> **Task prompt**
In the material below, find the line with "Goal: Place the" and the line with "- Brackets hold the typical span", then output those two lines and every line between them, exactly.
........
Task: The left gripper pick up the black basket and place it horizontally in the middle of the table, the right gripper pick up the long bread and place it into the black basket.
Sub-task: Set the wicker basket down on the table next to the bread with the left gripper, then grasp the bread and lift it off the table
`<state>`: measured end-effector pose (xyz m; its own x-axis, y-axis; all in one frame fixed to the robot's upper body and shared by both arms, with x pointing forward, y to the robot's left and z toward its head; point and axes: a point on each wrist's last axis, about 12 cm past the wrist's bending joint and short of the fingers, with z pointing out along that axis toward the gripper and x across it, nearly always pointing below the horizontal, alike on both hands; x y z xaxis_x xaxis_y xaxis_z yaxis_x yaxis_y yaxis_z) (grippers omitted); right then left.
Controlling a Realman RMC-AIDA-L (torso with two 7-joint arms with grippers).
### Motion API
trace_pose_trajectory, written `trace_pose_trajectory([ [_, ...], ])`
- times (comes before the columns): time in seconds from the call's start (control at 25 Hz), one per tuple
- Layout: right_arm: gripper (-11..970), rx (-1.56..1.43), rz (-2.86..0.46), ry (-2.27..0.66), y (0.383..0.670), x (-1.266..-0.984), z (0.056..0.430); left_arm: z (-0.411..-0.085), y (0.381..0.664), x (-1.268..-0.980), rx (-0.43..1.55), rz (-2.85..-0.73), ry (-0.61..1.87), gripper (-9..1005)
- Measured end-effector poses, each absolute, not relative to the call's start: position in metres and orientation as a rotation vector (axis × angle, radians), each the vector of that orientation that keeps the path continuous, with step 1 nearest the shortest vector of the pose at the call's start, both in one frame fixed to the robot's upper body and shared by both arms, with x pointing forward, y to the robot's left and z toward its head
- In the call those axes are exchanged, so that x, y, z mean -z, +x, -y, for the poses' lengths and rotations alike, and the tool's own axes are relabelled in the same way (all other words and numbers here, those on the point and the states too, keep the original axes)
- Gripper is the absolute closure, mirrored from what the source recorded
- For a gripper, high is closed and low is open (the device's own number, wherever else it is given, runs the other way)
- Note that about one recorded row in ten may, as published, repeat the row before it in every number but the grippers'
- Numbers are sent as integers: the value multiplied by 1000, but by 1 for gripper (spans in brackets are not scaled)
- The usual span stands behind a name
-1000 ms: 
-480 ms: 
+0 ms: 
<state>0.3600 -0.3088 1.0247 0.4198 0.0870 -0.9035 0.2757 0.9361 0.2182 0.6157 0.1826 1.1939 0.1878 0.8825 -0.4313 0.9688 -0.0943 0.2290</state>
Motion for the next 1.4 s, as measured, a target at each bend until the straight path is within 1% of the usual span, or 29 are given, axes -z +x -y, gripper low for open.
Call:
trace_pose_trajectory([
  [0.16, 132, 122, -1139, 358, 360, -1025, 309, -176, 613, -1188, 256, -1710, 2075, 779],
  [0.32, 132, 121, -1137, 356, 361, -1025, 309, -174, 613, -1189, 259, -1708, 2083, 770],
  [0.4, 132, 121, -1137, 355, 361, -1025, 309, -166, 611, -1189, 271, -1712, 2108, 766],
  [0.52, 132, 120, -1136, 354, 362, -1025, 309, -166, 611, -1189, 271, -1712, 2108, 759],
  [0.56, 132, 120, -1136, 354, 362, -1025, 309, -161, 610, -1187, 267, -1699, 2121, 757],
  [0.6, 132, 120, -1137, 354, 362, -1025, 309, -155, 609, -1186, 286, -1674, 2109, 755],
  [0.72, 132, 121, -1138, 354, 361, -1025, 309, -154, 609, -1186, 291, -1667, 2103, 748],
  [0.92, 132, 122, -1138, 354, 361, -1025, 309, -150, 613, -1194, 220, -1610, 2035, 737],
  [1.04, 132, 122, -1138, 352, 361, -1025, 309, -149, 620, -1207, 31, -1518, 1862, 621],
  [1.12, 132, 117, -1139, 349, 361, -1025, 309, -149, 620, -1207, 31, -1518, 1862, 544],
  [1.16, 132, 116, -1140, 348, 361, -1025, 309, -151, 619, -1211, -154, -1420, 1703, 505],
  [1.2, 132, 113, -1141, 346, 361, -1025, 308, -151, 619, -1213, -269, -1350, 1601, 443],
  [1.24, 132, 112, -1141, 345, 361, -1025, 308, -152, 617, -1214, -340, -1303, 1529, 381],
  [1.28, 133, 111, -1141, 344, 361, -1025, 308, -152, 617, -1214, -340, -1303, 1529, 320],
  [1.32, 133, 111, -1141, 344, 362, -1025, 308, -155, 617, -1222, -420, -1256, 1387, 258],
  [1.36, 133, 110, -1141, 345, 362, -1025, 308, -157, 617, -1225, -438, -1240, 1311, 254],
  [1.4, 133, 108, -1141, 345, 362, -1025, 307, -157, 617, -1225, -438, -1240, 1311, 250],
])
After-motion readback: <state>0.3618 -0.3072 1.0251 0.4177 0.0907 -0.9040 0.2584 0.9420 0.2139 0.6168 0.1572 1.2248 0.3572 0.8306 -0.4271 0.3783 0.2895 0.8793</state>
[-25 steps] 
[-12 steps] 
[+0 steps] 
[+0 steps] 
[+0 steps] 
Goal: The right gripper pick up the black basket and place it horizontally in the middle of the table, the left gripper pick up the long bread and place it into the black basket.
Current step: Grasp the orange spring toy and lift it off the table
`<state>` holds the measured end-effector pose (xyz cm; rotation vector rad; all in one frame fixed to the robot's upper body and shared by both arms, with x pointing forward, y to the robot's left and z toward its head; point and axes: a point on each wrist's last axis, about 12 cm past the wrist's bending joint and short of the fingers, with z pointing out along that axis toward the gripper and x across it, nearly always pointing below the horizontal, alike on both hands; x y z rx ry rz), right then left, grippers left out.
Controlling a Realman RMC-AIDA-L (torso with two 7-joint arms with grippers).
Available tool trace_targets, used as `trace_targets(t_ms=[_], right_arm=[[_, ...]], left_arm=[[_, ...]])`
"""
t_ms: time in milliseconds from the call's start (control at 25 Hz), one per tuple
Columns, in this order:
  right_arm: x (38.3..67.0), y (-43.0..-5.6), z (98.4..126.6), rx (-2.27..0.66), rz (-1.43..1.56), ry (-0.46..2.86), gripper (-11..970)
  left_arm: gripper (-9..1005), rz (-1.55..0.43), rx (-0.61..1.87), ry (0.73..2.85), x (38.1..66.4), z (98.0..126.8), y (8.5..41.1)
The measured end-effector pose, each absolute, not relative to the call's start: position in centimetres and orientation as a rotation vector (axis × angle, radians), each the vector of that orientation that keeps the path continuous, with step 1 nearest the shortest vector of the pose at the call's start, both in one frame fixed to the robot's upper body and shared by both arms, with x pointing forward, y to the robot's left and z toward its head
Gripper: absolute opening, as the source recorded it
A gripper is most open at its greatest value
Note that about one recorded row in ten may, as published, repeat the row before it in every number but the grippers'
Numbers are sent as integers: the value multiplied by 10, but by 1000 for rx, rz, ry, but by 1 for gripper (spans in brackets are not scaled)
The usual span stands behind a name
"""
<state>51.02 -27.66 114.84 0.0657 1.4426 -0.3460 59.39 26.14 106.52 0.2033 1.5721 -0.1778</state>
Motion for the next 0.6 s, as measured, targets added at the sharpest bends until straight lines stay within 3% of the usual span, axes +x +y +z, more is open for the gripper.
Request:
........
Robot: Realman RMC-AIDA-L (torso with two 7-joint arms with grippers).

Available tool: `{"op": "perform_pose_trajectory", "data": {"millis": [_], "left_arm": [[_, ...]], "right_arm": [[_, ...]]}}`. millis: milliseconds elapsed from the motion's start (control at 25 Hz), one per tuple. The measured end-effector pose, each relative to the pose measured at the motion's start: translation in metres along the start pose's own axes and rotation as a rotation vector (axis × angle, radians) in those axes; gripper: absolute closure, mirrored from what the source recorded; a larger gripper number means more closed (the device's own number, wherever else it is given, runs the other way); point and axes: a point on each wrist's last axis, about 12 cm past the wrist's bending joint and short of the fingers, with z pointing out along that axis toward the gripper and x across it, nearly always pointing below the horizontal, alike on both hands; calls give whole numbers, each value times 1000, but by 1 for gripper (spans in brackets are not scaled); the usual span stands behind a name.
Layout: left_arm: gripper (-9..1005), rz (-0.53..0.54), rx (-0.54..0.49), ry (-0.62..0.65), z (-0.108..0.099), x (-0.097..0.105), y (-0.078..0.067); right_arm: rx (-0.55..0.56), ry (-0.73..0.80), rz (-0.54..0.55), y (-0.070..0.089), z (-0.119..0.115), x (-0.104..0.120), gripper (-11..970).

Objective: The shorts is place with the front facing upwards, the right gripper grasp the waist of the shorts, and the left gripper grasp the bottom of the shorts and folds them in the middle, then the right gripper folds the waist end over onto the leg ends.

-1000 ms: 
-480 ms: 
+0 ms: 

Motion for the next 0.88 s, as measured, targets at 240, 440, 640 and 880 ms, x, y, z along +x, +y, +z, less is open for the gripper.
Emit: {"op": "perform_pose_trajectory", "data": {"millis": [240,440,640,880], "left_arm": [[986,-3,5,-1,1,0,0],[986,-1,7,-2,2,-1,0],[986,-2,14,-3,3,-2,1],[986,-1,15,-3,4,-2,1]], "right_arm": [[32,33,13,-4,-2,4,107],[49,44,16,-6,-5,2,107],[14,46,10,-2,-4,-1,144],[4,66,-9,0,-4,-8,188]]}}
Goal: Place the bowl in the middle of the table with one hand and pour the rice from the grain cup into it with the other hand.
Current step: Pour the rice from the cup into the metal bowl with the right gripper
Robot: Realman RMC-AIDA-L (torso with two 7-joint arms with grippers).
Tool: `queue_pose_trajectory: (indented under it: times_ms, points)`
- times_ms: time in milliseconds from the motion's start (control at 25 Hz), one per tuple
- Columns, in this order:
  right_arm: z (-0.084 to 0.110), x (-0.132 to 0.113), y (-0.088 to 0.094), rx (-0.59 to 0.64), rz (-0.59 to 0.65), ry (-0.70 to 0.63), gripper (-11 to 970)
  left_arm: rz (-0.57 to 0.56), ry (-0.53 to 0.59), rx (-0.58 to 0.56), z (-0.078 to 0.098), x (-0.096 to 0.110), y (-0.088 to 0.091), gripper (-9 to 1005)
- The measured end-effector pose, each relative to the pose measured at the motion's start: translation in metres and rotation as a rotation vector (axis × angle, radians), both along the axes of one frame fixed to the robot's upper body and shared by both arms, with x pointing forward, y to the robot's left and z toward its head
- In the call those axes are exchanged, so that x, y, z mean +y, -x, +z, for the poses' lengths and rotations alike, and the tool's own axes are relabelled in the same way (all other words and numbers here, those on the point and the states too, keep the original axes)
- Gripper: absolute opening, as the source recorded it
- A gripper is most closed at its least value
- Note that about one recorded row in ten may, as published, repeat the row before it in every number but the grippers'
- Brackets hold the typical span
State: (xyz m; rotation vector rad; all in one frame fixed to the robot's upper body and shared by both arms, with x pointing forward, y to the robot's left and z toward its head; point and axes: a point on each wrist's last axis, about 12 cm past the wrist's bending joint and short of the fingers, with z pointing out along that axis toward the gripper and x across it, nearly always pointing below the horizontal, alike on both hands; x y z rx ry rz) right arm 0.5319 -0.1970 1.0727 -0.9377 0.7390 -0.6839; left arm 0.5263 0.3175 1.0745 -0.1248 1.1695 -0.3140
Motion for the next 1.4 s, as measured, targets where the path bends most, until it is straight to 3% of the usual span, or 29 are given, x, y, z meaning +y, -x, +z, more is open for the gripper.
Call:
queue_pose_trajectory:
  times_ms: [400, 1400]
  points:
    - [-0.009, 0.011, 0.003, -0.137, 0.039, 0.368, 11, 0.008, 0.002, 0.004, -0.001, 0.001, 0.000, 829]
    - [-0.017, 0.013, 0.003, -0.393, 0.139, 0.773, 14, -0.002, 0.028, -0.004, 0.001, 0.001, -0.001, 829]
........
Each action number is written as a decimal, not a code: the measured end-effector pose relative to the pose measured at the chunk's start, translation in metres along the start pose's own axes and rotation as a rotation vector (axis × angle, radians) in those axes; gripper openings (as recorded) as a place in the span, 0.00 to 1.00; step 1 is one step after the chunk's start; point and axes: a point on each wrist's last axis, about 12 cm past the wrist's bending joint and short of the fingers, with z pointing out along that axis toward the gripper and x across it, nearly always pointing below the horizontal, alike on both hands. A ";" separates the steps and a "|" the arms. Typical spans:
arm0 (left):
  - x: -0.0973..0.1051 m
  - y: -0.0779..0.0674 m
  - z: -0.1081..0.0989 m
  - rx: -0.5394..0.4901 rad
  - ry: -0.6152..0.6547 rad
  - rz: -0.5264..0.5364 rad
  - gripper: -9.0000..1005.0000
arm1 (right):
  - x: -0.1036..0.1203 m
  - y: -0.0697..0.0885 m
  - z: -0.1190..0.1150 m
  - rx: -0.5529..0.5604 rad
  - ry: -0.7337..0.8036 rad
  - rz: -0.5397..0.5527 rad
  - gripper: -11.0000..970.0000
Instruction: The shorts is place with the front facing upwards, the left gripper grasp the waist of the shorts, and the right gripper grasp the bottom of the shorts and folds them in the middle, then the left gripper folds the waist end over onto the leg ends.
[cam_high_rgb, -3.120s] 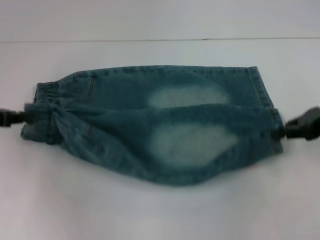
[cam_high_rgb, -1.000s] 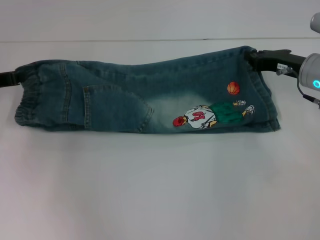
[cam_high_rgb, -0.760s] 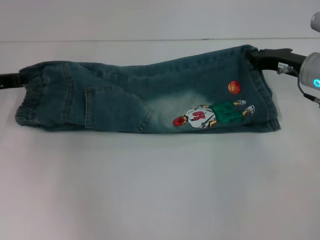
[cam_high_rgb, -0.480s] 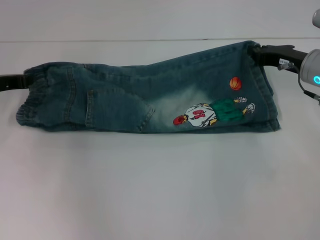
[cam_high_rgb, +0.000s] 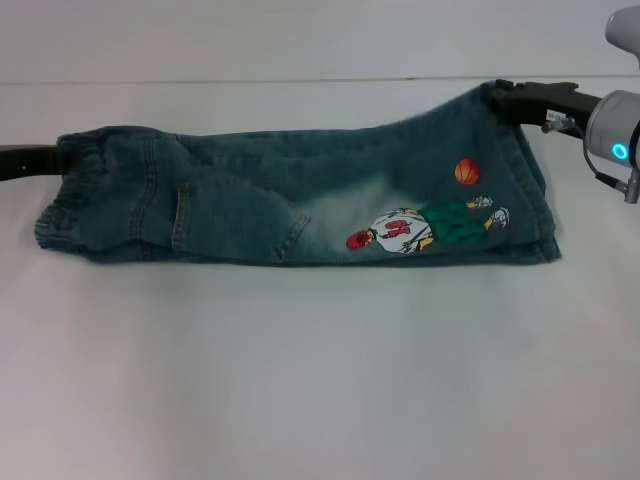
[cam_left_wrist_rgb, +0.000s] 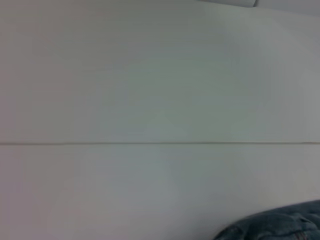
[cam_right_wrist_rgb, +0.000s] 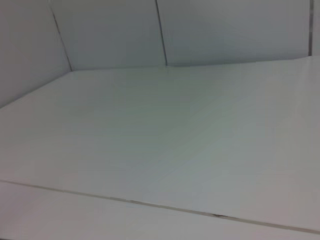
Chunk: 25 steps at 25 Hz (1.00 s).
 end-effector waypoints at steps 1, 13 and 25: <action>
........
> **Your response**
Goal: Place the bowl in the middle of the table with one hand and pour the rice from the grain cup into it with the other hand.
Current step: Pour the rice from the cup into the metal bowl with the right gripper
Robot: Realman RMC-AIDA-L (torso with two 7-joint arms with grippers).
Tool: `queue_pose_trajectory: (indented under it: times_ms, points)`
- times_ms: time in milliseconds from the motion's start (control at 25 Hz), one per tuple
- Columns, in this order:
  right_arm: z (-0.084 to 0.110), x (-0.132 to 0.113), y (-0.088 to 0.094), rx (-0.59 to 0.64), rz (-0.59 to 0.65), ry (-0.70 to 0.63), gripper (-11 to 970)
  left_arm: rz (-0.57 to 0.56), ry (-0.53 to 0.59), rx (-0.58 to 0.56), z (-0.078 to 0.098), x (-0.096 to 0.110), y (-0.088 to 0.091), gripper (-9 to 1005)
- The measured end-effector pose, each relative to the pose measured at the motion's start: translation in metres and rotation as a rotation vector (axis × angle, radians), both along the axes of one frame fixed to the robot's upper body and shared by both arms, with x pointing forward, y to the robot's left and z toward its head
- In the call those axes are exchanged, so that x, y, z mean +y, -x, +z, for the poses' lengths and rotations alike, and the tool's own axes are relabelled in the same way (all other words and numbers here, those on the point and the states too, keep the original axes)
- Gripper: absolute opening, as the source recorded it
- A gripper is most closed at its least value
- Note that about one recorded row in ten may, as published, repeat the row before it in every number but the grippers'
- Brackets hold the typical span

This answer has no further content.